Last update on Monday, 04-Jun-2007 11:42:10 CDT.

Compilers

On agave there are compilers for FORTRAN, C, and C++. These in turn have different names for different programming paradigms (serial, MPI, OpenMP, etc.) The following table provides a brief overview of commonly invoked compiler command (driver) names.

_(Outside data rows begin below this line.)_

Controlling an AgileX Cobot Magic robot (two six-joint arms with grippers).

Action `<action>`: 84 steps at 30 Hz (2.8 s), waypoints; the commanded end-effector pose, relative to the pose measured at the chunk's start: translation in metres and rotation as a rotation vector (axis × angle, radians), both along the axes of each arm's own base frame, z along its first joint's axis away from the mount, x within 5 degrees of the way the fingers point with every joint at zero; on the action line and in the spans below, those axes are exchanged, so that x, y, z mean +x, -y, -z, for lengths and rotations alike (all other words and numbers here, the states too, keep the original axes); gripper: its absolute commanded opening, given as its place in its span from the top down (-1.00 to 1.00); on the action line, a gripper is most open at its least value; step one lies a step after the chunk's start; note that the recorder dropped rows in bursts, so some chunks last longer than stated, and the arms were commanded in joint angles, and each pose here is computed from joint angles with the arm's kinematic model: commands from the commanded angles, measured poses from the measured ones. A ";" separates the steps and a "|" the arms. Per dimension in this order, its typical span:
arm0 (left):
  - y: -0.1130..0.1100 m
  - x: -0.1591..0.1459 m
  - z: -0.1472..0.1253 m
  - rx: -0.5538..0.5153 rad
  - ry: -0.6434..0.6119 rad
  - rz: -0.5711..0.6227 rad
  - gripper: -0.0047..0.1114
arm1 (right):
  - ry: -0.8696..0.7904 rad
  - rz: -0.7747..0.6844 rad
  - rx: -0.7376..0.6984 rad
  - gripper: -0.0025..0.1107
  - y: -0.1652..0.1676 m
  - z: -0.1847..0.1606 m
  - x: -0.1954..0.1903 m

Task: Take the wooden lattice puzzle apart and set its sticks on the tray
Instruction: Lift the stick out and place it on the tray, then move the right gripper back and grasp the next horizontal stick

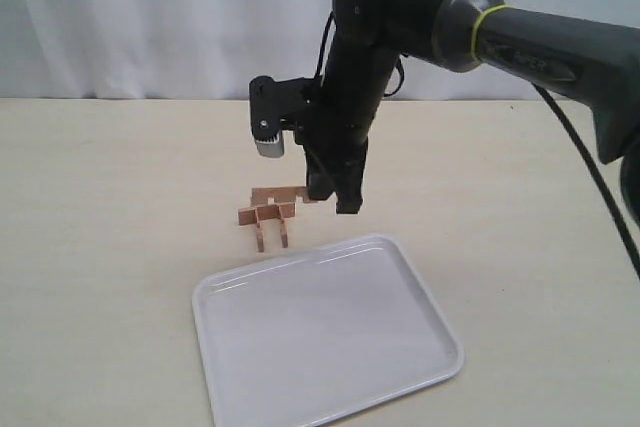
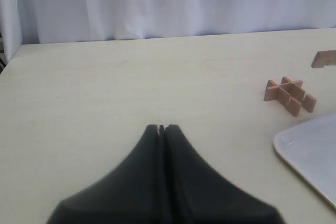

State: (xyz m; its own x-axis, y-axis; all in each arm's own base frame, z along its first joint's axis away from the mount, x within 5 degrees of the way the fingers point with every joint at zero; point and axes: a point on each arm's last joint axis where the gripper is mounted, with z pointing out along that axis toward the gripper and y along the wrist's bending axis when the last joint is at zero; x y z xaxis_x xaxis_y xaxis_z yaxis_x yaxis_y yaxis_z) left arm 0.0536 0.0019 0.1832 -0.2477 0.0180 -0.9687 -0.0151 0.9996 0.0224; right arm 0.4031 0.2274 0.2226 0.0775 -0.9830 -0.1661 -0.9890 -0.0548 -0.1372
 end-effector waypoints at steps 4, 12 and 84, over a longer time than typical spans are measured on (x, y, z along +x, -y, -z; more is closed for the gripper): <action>0.000 0.000 -0.001 -0.003 0.016 0.006 0.92 | -0.102 -0.022 -0.095 0.88 0.021 0.031 -0.039; 0.000 0.000 -0.001 -0.003 0.016 0.006 0.92 | -0.107 0.121 -0.093 0.88 0.033 0.056 -0.042; 0.000 0.000 -0.001 -0.003 0.013 0.006 0.92 | 0.059 0.130 -0.046 0.28 -0.006 0.072 0.057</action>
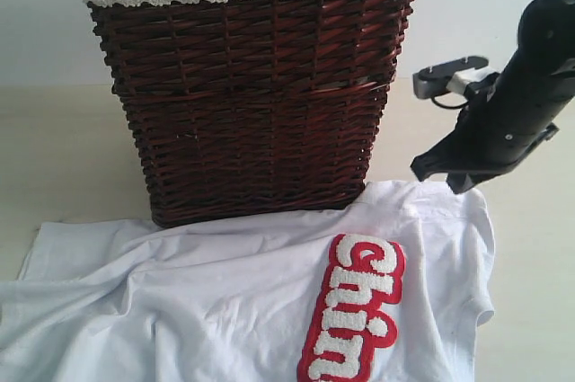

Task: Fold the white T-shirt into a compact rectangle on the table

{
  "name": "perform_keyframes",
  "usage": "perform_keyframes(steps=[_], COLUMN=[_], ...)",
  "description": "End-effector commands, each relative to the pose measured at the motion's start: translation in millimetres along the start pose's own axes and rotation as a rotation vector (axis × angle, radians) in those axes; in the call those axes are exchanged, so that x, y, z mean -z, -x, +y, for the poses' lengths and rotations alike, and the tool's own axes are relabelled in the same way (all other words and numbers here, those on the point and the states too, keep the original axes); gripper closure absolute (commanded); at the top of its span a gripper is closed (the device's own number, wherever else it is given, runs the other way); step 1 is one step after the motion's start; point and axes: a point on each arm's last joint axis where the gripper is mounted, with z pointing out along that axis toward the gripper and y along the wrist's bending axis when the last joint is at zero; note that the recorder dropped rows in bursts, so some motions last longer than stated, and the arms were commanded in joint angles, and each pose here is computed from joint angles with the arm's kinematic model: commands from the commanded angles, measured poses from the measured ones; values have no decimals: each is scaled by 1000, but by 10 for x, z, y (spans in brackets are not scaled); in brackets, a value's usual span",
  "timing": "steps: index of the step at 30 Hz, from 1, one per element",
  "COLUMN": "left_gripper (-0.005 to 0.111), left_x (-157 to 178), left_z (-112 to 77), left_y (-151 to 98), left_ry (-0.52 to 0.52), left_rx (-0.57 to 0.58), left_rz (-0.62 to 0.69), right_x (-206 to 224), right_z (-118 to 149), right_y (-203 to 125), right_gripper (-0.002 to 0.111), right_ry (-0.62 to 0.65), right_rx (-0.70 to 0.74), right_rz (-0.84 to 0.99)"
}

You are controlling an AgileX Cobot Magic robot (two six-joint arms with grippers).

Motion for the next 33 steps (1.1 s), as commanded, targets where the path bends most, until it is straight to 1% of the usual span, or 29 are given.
perform_keyframes(steps=[1, 4, 7, 9, 11, 14, 16, 19, 22, 24, 28, 30, 33], left_gripper=[107, 107, 107, 107, 107, 107, 107, 107, 107, 107, 107, 107, 107], left_x=[91, 150, 156, 148, 130, 87, 53, -6, -88, -136, -179, -180, -183], left_z=[169, 194, 155, 123, 65, -110, -191, -195, -130, -124, -120, -129, -170], left_y=[47, 51, 61, 51, 42, 13, -20, -68, -122, -161, -167, -135, -98], left_ry=[178, 169, 126, 119, 101, 50, 50, 69, 88, 91, 96, 88, 45], left_rx=[48, 61, 70, 69, 56, 18, -7, -6, 26, 26, 21, 20, 20], left_rz=[-15, -27, -34, -31, -26, -13, 1, 25, 54, 72, 80, 70, 58], right_x=[326, 289, 181, 129, 85, -21, -107, -274, -449, -561, -713, -761, -820], right_z=[-183, -255, -212, -175, -152, -158, -171, -205, -244, -268, -284, -291, -302], right_y=[-70, -198, -272, -297, -303, -295, -284, -257, -238, -233, -212, -190, -163], right_gripper=[108, 108, 108, 108, 108, 108, 108, 108, 108, 108, 108, 108, 108], right_ry=[-35, -29, -1, 21, 42, 44, 38, 18, -8, -18, -19, -17, -17], right_rx=[-45, -91, -127, -153, -162, -173, -177, -185, -205, -222, -226, -226, -227], right_rz=[-68, -49, -57, -83, -121, -129, -128, -140, -154, -163, -146, -137, -132])
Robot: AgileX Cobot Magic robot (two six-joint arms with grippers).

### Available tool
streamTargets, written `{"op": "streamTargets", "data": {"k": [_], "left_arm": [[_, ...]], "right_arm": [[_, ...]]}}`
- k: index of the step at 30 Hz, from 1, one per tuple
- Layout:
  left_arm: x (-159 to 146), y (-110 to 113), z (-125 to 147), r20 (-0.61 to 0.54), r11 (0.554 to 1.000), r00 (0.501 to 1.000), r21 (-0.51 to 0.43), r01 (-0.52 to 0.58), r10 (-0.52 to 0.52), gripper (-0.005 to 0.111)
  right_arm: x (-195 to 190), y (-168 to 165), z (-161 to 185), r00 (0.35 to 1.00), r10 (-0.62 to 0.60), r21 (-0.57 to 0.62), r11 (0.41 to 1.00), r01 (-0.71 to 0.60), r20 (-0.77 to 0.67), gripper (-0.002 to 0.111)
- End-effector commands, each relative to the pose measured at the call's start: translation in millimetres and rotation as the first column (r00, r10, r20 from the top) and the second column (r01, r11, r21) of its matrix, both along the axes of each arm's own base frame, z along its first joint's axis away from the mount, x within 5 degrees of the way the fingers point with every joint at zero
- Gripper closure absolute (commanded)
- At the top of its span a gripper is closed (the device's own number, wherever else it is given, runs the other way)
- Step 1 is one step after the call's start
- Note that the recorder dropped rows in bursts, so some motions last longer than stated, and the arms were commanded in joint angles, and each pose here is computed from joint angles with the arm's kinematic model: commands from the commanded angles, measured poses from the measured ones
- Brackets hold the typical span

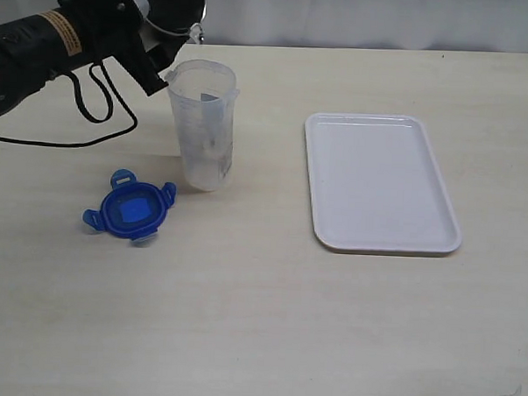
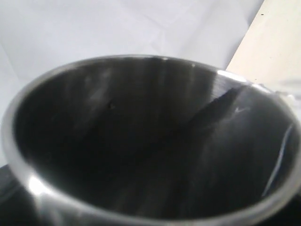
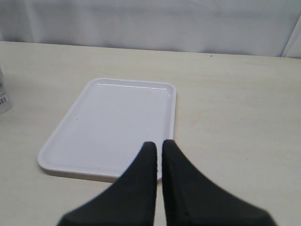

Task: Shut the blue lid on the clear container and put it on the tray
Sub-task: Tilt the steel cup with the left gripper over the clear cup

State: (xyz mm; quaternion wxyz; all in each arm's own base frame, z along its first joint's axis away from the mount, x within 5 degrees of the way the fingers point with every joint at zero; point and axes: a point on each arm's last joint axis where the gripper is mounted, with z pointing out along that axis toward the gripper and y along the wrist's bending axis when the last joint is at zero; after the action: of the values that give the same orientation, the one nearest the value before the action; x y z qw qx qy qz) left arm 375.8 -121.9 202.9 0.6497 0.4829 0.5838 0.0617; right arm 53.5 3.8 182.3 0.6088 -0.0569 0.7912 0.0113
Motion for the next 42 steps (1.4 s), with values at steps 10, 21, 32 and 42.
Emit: {"op": "streamTargets", "data": {"k": [10,21,32,42], "left_arm": [[-0.2,-1.6,19.0,0.172,0.997,0.984,0.075,0.026,-0.039,0.107],[-0.2,-1.6,19.0,0.218,0.989,0.974,0.146,0.025,-0.057,0.107],[-0.2,-1.6,19.0,0.24,0.983,0.969,0.182,0.023,-0.067,0.107],[-0.2,-1.5,19.0,0.284,0.967,0.955,0.253,0.014,-0.088,0.107]], "right_arm": [[-0.2,-0.5,-0.3,1.0,-0.006,-0.004,1.0,0.006,0.004,0.104],[-0.2,-0.5,-0.3,1.0,-0.006,-0.004,1.0,0.006,0.004,0.104],[-0.2,-0.5,-0.3,1.0,-0.006,-0.004,1.0,0.006,0.004,0.104],[-0.2,-0.5,-0.3,1.0,-0.006,-0.004,1.0,0.006,0.004,0.104]]}}
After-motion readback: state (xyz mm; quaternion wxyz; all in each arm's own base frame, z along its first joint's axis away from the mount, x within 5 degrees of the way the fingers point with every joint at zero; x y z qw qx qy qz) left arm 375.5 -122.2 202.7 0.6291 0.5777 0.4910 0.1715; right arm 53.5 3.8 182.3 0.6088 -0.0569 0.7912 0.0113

Default Language Serial File Suffix MPI OpenMP Mixed
Fortran 77 xlf .f mpxlf xlf_r mpxlf_r
Fortran 90 xlf90 .f   or   .f90 mpxlf90 xlf90_r mpxlf90_r
Fortran 95 xlf95 .f mpxlf95 xlf95_r mpxlf95_r
C xlc   or   cc .c mpcc xlc_r   or   cc_r mpcc_r
C++ xlC .C   or   .c mpCC xlC_r mpCC_r

Serial Programs

To compile and link serial (sometimes called scalar) source codes you need to use one (or more) of the following commands:

Fortran:
xlf90 [-o exec_file] [options] files [-L path] -l libs
C:
xlc   [-o exec_file] [options] files [-L path] -l libs
C++:
xlC   [-o exec_file] [options] files [-L path] -l libs

where files are the input source or object (.o suffix) files, and options are any compatible combination of compiler and linker options available. Linker options are specified to the right of compiler options. Once the executable, exec_file, has been generated, just run it as any other command.

Compiler Options

Listed below are brief explanations for some specific options of particular importance.

Option Description
-o exec_file Specifies that the name of the executable file be exec_file. The default name is a.out.
-c Disables the load step (no executable generated) and writes the binary object file suffixed by .o.
-q32 or -q64 Generates 32-bit executables, which is the default executable file format. This option is unrelated to program-defined data sizes. We recommend the use of 64-bit as a standard practice, since it automatically allows for a much larger memory allocation and addressing range. See also comments below about the OBJECT_MODE environment variable.
-qsuffix=f=f90 Fortran90 only. Specifies that the default suffix for source files is .f90, instead of IBM's default, .f
-qfixed Specifies that the Fortran input source code is in fixed (default for f77) format.
-qfree Specifies that the Fortran input source code is in free format.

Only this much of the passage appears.